Brief:
Look through the lines below and copy each one that includes "black".

Provided records:
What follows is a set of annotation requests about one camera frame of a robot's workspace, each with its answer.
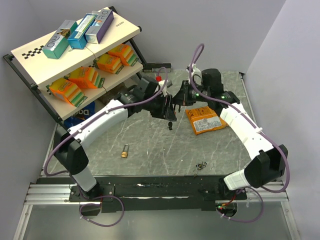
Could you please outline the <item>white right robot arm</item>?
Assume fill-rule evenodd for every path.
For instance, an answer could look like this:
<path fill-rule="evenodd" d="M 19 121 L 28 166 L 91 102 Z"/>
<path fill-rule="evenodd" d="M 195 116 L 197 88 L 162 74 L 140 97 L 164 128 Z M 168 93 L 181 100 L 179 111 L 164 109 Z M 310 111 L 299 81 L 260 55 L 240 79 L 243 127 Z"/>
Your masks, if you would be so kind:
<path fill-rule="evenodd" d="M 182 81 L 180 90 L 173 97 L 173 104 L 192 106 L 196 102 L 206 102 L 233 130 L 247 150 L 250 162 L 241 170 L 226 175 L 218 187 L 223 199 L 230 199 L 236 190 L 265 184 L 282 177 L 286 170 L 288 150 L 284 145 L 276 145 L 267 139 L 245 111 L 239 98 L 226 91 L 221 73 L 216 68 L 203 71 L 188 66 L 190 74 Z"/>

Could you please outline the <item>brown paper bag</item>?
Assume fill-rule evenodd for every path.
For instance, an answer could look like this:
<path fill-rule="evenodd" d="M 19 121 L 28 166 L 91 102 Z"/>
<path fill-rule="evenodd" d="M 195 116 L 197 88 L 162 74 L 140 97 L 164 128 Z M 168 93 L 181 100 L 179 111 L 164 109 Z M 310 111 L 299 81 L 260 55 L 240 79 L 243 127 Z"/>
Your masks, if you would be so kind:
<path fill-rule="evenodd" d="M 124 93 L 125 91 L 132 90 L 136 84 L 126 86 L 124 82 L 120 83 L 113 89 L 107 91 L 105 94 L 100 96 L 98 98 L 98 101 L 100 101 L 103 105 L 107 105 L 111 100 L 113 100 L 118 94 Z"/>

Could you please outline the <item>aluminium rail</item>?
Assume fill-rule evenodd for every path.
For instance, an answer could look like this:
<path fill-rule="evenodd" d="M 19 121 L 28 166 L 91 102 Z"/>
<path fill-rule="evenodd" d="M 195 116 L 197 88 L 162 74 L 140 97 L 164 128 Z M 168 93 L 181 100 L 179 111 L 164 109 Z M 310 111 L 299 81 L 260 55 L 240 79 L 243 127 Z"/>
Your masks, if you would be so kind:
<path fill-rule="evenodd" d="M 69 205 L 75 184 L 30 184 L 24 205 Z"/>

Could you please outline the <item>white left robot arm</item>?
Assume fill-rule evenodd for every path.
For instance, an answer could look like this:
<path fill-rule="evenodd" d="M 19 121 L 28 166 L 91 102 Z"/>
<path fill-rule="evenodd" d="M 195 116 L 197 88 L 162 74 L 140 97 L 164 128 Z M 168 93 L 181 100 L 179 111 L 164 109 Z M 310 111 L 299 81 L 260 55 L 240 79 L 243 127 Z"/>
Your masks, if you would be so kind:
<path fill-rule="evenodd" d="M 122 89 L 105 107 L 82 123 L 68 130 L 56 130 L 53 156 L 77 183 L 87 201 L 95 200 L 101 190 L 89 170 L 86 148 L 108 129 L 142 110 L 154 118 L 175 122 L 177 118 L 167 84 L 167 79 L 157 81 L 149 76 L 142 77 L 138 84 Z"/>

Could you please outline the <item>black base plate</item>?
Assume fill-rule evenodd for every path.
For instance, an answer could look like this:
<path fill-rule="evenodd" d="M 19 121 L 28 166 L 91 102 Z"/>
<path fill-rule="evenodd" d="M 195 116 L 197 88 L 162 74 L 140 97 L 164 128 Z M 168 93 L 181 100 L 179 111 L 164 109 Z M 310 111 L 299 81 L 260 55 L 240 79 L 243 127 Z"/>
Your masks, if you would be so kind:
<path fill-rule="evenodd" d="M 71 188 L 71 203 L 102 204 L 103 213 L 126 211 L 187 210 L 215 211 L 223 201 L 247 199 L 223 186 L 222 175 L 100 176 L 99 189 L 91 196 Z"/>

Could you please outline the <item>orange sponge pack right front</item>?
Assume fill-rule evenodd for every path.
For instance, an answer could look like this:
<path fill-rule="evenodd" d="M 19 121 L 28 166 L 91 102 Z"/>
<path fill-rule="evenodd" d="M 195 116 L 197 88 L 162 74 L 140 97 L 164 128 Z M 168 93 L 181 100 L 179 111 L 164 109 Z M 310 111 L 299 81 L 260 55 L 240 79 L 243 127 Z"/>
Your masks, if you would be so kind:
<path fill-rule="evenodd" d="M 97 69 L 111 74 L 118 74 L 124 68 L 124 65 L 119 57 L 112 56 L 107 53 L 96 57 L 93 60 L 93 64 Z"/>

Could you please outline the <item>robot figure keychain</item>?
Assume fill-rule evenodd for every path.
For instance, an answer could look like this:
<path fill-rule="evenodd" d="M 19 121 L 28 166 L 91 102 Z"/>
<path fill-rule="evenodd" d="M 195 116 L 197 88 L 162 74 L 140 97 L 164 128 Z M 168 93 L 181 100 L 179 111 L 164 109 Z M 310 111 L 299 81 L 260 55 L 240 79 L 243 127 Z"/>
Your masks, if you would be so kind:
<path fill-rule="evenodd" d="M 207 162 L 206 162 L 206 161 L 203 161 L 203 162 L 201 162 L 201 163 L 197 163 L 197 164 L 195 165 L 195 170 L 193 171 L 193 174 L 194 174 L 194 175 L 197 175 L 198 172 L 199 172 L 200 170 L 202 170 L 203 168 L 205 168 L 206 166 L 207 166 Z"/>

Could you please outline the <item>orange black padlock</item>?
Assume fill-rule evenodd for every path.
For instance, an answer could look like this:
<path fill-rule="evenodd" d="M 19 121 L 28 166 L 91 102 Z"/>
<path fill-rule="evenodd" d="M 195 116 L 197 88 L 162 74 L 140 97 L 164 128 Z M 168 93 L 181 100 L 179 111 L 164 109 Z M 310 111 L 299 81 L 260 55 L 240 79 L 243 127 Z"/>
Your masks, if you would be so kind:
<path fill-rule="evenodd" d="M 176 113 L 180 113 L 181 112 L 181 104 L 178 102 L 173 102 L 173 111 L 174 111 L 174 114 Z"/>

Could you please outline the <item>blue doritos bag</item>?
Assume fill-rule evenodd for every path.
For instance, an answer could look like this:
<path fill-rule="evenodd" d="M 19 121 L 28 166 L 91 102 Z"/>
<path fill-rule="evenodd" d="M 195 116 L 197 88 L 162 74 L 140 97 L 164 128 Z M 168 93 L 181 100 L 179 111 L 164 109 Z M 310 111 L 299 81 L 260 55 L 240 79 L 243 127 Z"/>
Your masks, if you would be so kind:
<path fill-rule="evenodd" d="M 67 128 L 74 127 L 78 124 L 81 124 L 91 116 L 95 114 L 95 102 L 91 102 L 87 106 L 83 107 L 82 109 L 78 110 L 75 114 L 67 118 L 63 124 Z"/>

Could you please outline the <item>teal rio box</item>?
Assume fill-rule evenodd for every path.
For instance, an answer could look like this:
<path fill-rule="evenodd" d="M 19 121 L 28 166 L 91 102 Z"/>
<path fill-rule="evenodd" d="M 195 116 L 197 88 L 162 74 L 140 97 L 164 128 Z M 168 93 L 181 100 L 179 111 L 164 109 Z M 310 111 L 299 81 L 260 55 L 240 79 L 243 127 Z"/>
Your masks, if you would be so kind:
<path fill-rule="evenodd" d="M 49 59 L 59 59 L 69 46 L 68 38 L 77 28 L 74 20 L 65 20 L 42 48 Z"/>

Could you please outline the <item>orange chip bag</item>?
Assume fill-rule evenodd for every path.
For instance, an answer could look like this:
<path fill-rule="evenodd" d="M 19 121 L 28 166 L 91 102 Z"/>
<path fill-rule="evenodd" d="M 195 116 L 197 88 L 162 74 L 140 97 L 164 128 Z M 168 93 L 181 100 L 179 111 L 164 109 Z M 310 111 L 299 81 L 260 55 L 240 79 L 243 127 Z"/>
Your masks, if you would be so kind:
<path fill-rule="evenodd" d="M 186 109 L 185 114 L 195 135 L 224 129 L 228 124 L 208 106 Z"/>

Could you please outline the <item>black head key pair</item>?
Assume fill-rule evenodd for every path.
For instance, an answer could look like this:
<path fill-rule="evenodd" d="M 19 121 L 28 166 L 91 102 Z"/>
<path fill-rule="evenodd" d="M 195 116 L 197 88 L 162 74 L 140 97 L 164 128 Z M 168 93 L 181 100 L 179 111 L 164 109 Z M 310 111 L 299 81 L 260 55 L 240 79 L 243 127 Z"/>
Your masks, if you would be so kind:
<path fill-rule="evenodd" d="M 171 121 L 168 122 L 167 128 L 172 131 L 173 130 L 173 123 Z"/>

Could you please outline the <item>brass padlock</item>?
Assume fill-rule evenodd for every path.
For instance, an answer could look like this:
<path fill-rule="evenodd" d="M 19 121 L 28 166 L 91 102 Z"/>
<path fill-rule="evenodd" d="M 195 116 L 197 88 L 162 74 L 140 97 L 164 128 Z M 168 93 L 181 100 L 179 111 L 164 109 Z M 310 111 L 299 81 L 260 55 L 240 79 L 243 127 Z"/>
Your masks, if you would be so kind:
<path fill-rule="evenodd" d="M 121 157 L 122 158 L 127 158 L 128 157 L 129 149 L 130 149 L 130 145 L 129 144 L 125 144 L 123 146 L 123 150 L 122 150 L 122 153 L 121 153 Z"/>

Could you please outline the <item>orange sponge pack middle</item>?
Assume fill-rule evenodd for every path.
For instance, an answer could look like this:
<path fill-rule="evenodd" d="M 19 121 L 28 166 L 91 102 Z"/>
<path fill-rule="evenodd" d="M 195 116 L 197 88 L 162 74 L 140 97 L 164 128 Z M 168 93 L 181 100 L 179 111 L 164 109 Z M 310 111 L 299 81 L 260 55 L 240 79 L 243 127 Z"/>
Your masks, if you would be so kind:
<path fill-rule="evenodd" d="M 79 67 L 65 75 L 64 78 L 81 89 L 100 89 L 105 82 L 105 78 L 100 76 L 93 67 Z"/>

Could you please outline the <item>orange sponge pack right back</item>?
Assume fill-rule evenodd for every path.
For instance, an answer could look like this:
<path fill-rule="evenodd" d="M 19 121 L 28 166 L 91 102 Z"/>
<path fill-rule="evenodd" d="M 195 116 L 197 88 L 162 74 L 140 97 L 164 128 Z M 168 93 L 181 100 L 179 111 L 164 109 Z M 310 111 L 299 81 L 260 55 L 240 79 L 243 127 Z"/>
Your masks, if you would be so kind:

Result for this task:
Could you please outline the <item>black base plate</item>?
Could you please outline the <item>orange black padlock</item>?
Could you please outline the <item>black head key pair</item>?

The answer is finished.